Start of Records provided

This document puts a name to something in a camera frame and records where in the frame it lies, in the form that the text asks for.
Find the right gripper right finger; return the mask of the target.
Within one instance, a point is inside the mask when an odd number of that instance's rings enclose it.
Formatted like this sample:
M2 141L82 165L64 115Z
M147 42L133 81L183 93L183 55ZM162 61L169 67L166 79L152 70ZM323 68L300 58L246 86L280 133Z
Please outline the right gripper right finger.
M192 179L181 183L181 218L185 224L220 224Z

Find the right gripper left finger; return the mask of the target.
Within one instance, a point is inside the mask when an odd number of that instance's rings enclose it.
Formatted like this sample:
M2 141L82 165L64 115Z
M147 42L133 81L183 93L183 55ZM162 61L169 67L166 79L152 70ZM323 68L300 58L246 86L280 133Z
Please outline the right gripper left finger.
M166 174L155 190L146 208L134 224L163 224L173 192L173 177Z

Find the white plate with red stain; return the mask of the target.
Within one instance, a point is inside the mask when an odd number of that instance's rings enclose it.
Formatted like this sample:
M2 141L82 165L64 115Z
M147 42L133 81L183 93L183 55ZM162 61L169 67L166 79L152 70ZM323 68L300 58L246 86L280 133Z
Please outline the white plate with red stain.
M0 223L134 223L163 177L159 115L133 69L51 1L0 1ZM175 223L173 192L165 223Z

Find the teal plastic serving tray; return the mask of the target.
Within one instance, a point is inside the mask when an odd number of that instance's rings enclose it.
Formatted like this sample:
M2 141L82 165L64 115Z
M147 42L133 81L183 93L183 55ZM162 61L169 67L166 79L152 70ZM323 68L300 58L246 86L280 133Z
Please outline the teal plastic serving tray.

End of Records provided

● Problem to solve:
Report every line of the preceding listing where the string "plastic" occurs.

● Expected answer:
Find the teal plastic serving tray; return the mask of the target.
Please outline the teal plastic serving tray.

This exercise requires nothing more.